* Work request
Below are records. Copy every line with "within" in it.

* Materials provided
━━━━━━━━━━━━━━━━━━━━━━━━━━━━━━

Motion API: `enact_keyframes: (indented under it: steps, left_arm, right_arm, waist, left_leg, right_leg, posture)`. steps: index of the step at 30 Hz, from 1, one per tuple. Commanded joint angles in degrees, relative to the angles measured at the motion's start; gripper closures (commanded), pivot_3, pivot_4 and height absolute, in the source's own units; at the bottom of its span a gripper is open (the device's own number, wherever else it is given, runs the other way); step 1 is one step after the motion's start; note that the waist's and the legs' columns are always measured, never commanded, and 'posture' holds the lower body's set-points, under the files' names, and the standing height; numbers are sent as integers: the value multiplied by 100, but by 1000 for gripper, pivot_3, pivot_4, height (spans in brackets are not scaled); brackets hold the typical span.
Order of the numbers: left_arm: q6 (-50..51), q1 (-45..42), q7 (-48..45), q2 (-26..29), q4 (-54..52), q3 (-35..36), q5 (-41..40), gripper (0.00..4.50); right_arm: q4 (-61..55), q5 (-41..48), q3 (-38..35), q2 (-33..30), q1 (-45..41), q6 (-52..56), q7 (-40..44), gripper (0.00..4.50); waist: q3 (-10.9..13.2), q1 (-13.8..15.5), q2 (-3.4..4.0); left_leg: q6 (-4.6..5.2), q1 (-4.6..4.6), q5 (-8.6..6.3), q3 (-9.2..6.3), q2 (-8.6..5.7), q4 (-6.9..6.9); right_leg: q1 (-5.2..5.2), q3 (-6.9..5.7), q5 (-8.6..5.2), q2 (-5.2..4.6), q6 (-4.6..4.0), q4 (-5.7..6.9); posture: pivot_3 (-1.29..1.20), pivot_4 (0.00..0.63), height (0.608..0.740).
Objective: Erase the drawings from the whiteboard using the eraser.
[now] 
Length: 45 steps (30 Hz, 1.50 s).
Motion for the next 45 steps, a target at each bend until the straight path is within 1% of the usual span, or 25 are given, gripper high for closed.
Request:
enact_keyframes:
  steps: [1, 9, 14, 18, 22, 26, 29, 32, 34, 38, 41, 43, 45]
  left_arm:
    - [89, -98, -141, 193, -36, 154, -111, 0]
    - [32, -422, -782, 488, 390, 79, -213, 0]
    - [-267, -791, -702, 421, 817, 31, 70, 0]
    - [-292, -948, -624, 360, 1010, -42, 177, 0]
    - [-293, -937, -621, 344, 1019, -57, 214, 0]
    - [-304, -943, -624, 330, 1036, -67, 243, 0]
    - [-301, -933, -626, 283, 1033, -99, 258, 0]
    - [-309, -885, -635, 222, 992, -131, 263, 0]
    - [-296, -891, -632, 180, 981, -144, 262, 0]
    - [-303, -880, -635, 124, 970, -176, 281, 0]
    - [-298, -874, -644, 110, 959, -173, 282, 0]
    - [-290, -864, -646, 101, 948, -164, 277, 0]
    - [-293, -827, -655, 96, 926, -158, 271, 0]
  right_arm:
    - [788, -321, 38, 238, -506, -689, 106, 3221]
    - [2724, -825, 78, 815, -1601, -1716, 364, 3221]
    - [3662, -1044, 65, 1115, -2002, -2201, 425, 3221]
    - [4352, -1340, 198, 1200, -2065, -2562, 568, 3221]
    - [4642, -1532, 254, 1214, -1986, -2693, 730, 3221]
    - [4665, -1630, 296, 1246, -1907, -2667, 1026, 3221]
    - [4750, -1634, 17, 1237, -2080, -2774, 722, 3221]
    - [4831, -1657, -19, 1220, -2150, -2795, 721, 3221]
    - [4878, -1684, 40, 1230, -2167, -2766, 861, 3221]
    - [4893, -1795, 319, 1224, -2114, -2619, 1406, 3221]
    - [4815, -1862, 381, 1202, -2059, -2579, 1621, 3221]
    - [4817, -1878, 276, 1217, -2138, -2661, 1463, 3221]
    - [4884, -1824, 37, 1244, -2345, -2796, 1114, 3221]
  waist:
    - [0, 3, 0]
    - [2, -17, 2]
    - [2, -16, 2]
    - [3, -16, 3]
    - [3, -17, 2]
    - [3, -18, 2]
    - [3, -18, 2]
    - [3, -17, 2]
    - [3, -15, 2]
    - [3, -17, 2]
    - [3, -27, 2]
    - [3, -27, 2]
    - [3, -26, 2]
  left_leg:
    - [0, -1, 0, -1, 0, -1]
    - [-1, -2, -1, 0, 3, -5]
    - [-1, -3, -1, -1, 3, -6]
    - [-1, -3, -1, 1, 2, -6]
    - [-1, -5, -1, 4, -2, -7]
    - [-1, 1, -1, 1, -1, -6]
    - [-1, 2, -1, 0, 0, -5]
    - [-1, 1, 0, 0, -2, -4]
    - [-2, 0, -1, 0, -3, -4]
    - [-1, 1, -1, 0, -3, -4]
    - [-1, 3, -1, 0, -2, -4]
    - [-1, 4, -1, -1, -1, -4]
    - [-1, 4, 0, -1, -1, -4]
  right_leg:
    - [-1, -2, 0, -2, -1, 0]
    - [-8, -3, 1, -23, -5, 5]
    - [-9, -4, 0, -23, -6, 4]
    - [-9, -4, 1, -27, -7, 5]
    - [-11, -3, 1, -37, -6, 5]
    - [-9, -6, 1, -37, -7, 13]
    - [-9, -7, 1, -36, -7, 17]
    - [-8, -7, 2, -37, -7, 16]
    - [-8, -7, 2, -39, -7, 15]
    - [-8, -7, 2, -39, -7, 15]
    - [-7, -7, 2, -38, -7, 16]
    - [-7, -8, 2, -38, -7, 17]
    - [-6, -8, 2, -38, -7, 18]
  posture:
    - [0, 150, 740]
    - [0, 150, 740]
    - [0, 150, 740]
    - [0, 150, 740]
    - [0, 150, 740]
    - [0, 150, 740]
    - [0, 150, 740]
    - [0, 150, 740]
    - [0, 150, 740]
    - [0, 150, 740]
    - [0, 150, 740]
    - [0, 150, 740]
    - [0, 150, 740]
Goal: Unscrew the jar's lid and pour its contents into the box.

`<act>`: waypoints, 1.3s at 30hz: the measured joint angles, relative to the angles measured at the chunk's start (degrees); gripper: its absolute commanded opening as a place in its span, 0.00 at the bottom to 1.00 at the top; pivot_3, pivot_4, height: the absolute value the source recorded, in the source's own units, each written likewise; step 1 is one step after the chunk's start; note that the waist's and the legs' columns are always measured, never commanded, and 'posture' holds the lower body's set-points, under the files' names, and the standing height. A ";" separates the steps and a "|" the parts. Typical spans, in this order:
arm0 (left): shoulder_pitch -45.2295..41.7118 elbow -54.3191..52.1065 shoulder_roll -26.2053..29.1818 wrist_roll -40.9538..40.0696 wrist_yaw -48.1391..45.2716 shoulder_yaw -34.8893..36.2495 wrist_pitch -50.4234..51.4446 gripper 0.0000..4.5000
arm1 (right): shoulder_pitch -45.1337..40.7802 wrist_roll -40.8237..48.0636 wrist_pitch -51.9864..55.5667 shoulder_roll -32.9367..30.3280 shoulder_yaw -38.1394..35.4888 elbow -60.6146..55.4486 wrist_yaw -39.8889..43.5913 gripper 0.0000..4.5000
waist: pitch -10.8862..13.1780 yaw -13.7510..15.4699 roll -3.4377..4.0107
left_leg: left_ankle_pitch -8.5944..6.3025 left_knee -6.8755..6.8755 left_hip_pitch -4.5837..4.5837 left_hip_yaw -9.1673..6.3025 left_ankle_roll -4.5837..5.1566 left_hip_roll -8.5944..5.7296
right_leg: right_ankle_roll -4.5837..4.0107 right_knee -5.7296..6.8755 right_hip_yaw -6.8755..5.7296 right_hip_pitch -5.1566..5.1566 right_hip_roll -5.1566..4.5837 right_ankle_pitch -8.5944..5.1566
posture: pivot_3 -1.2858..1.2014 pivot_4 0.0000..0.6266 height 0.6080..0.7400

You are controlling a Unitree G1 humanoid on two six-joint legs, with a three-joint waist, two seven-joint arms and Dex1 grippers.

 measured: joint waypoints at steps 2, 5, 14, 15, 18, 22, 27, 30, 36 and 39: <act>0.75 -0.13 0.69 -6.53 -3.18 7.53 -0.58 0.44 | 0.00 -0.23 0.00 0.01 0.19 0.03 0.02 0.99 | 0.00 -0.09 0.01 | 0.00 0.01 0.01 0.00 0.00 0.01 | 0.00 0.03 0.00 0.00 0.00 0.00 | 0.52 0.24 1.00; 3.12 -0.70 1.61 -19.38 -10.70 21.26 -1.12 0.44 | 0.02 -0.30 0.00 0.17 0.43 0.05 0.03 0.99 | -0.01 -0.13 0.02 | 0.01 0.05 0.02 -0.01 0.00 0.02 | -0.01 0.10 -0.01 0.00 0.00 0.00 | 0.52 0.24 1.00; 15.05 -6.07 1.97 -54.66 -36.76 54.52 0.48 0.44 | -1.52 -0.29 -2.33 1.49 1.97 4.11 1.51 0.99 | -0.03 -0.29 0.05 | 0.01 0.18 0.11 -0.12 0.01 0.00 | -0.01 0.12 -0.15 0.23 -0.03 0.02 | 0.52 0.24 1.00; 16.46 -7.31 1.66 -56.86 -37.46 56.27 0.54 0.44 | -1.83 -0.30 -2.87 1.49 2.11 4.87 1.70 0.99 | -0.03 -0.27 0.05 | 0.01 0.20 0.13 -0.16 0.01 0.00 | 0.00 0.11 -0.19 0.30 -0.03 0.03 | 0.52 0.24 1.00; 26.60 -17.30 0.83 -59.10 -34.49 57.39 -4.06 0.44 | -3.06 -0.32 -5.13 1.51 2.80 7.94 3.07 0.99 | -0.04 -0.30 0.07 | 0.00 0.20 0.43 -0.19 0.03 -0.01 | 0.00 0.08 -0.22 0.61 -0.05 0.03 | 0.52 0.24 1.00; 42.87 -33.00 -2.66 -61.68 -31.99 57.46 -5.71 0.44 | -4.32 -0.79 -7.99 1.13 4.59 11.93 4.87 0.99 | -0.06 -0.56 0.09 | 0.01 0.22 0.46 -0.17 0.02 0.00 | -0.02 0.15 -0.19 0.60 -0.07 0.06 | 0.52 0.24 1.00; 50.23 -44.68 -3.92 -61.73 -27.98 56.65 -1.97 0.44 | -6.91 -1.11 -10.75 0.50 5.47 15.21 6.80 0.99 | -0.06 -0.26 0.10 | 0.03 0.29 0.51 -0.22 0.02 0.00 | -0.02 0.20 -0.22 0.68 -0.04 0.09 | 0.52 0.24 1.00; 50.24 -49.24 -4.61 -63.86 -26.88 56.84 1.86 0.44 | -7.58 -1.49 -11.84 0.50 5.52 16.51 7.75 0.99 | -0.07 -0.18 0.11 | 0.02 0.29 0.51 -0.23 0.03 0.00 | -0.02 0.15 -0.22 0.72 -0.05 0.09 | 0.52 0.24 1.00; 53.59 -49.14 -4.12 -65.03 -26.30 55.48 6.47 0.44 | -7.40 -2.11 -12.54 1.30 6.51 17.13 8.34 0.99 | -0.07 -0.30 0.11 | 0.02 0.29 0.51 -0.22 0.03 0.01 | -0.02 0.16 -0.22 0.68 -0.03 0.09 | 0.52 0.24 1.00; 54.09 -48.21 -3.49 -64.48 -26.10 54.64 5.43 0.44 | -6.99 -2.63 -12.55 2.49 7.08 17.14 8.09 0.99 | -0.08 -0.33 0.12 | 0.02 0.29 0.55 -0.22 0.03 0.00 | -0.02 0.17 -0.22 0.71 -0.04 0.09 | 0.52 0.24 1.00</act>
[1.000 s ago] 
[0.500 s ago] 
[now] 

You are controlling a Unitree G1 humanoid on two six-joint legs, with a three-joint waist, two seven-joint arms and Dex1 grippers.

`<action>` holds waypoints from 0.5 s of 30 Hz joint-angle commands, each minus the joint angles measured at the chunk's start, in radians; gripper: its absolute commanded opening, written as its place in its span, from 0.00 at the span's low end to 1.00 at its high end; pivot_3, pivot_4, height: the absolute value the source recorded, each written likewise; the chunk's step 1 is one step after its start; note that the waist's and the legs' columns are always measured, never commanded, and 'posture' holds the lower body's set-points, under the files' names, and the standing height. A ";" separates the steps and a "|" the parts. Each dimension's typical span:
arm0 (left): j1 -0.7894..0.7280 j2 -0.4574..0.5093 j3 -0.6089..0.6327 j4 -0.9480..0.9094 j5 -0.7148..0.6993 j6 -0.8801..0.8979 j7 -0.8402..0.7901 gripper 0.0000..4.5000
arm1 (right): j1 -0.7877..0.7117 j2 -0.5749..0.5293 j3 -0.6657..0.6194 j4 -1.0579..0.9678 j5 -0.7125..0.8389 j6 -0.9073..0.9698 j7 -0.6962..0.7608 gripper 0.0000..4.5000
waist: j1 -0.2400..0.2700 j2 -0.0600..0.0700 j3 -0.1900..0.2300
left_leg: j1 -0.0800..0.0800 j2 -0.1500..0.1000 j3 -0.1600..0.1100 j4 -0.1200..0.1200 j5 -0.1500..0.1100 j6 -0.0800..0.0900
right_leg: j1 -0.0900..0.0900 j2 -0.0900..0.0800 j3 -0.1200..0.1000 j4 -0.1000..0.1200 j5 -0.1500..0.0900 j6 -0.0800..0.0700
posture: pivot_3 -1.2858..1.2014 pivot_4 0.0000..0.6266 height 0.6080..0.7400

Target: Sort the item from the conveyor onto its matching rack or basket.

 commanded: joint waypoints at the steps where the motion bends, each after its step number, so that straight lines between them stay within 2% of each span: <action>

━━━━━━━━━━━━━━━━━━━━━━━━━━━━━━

* Output
Motion for the next 45 steps, a target at each bend until the straight path is within 1% of the usual span, or 25 are given, gripper high for closed.
 commanded: joint waypoints at the steps where the motion bends, each after its step number, so that straight lines between them stay within 2% of each span: <action>

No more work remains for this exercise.